(Source records)
=== Begin Enclosure ===
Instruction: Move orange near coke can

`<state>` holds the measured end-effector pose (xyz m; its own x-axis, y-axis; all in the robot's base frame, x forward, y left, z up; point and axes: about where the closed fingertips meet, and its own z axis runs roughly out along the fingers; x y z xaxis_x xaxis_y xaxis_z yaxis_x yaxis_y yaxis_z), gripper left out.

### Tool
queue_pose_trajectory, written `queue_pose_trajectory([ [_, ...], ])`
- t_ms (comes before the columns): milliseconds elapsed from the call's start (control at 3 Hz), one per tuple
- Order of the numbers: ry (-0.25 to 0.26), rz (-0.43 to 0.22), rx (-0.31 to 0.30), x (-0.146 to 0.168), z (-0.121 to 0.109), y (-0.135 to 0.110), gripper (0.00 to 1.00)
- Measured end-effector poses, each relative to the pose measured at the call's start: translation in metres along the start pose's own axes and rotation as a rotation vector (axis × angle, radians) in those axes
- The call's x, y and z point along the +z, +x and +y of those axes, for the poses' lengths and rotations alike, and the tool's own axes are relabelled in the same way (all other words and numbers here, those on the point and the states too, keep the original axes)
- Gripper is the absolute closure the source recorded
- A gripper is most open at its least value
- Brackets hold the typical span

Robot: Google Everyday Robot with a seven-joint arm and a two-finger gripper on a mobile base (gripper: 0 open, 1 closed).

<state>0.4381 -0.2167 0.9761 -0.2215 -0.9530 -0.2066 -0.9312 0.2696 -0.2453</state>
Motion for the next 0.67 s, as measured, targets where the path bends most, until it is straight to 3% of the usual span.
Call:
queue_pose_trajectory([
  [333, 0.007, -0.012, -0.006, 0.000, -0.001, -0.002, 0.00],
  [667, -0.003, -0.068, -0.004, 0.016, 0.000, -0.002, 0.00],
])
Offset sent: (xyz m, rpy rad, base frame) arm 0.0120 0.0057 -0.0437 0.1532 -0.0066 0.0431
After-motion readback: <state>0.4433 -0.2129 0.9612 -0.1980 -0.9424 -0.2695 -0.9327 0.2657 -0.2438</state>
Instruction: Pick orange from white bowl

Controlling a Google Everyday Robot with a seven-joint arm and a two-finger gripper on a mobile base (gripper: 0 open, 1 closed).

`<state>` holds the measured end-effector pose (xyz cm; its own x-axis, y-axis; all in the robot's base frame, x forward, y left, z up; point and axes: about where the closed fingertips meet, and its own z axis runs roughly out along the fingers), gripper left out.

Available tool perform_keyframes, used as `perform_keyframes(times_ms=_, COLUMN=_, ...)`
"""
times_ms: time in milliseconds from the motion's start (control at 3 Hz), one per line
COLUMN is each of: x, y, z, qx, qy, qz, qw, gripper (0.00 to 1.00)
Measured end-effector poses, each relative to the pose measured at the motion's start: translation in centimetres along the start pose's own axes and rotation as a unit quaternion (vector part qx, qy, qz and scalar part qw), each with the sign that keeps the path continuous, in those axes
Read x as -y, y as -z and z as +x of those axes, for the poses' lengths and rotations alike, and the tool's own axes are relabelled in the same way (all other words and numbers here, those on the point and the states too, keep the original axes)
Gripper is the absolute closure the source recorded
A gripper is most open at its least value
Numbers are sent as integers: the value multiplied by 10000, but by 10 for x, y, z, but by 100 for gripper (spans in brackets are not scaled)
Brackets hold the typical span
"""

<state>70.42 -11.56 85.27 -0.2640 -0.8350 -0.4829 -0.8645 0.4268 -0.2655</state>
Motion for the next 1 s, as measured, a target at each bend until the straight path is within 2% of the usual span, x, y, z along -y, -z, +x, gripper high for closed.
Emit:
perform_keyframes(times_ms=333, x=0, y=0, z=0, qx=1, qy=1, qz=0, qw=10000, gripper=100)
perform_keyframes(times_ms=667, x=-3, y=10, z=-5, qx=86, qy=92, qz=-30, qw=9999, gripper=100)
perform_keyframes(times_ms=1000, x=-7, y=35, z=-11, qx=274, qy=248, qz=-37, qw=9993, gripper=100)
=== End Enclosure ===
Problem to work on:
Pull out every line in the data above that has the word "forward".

Worked solution:
`<state>` holds the measured end-effector pose (xyz m; its own x-axis, y-axis; all in the robot's base frame, x forward, y left, z up; point and axes: about where the closed fingertips meet, and its own z axis runs roughly out along the fingers; x y z xaxis_x xaxis_y xaxis_z yaxis_x yaxis_y yaxis_z), gripper left out.
`<state>` holds the measured end-effector pose (xyz cm; its own x-axis, y-axis; all in the robot's base frame, x forward, y left, z up; point and axes: about where the closed fingertips meet, and its own z axis runs roughly out along the fingers), gripper left out.

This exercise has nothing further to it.